Give back an exact repetition of the material below, from its first line through the line that contains "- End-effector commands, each", both included, minus the pictures.

===============

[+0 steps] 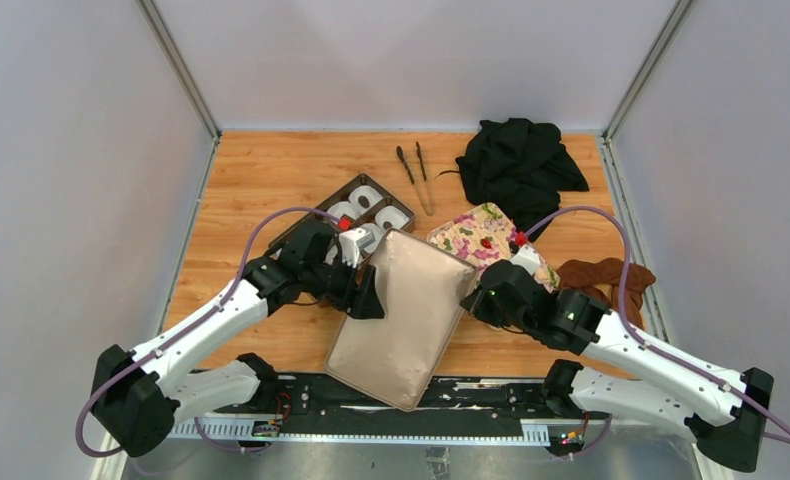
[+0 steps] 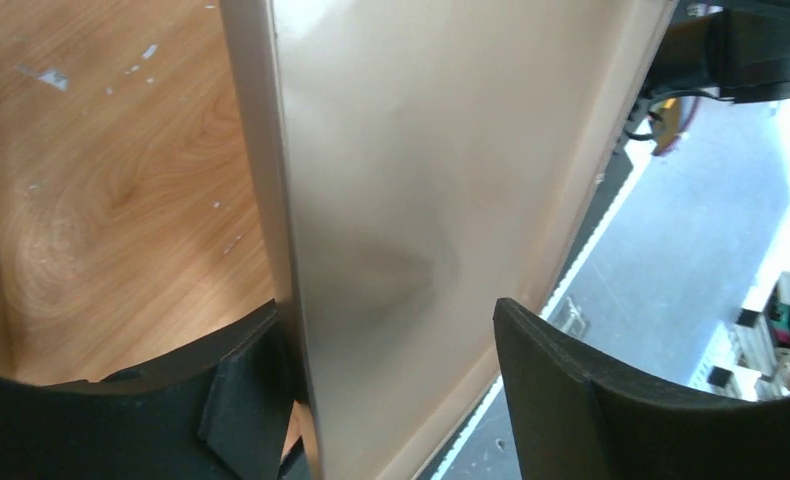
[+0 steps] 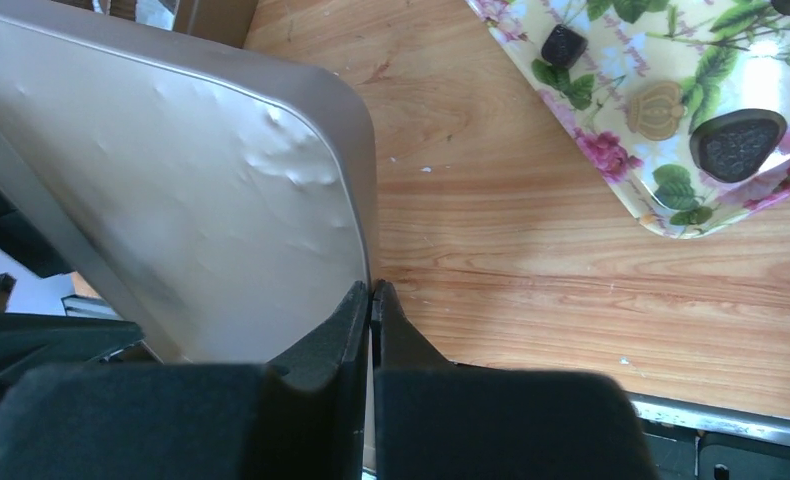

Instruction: Pack the chocolate

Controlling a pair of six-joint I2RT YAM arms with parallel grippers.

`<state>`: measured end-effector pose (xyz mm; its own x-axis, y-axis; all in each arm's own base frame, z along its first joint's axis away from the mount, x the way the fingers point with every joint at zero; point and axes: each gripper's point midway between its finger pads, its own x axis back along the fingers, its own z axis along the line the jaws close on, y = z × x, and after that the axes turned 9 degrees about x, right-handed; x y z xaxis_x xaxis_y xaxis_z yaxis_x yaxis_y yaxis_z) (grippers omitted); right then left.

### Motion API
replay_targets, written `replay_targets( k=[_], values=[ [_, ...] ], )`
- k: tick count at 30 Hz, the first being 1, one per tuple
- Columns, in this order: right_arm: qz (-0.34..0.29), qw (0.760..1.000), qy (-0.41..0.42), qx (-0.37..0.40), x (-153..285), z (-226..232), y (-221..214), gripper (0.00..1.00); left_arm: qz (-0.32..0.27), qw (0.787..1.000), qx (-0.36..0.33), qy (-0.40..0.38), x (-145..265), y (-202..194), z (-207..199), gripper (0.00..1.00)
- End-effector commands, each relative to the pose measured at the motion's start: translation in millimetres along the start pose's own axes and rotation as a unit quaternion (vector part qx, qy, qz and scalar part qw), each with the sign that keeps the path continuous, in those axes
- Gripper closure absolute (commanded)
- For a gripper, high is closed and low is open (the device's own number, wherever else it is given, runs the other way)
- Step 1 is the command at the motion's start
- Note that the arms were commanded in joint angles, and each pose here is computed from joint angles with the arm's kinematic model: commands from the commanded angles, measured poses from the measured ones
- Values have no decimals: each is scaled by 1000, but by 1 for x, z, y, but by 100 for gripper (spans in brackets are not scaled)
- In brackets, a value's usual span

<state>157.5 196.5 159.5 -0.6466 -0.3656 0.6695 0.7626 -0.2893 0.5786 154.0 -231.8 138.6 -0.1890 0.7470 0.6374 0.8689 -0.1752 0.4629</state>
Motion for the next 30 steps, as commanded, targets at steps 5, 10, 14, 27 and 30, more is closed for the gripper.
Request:
replay_targets(
  k=[5, 10, 14, 27, 30],
  values=[
    [-6, 998, -3, -59, -9, -8, 1, 100, 0, 991, -4, -136, 23, 4, -49, 44],
    [-5, 998, 2, -67, -14, -4, 2, 100, 15, 982, 6, -189, 26, 0, -65, 54],
    [-4, 998, 11, -69, -17, 1, 3, 100, 18, 982, 15, -188, 25, 0, -65, 59],
    [4, 996, 35, -76, -22, 18, 8, 85, -13, 996, 6, -92, 35, 21, -50, 100],
    [-2, 996, 40, -76, -19, 19, 11, 66, -25, 999, -4, -32, 46, 29, -39, 100]
  ],
)
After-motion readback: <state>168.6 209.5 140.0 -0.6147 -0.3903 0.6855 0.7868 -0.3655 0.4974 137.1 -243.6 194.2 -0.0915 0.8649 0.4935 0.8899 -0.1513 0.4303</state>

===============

THE COMPLETED TASK:
[+0 steps] 
[+0 steps] 
[+0 steps] 

Instruction: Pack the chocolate

Controlling a pair of six-joint I2RT YAM arms with parallel grippers.

`<state>`: measured end-effector pose (xyz mm; its own x-axis, y-axis; all in each arm's own base frame, z along its first joint's axis away from the mount, x the way the fingers point with every joint at zero; point and axes: each gripper's point midway between its finger pads, its own x axis back along the fingers, its own z axis along the line the jaws close on, y = z × x, and after that the axes turned 9 degrees about x, right-handed; x y z xaxis_x xaxis_y xaxis_z yaxis_x yaxis_y yaxis_z) (grippers omitted); right then left.

### Motion API
replay_targets, written `replay_targets( k=[_], values=[ [_, ...] ], )`
- k: tick count at 30 Hz, the first being 1, one per tuple
- Columns, in this order: right_arm: qz (-0.34..0.29), qw (0.760..1.000), qy (-0.41..0.42), qx (-0.37..0.40), x (-153..285), z (-226..232), y (-221..214), gripper (0.00..1.00); left_arm: qz (-0.32..0.27), qw (0.787..1.000), qx (-0.36..0.33), qy (-0.40..0.38), x (-145..265), y (-202..194), z (-207..199), gripper (0.00..1.00)
- End-effector commands, each relative to the pose measured at the motion's start: translation in millimetres along the start pose's own axes and rotation as a unit quaternion (vector part qx, qy, qz and scalar part qw), each with the sign that keeps the path continuous, in those axes

This concludes the output for the exercise.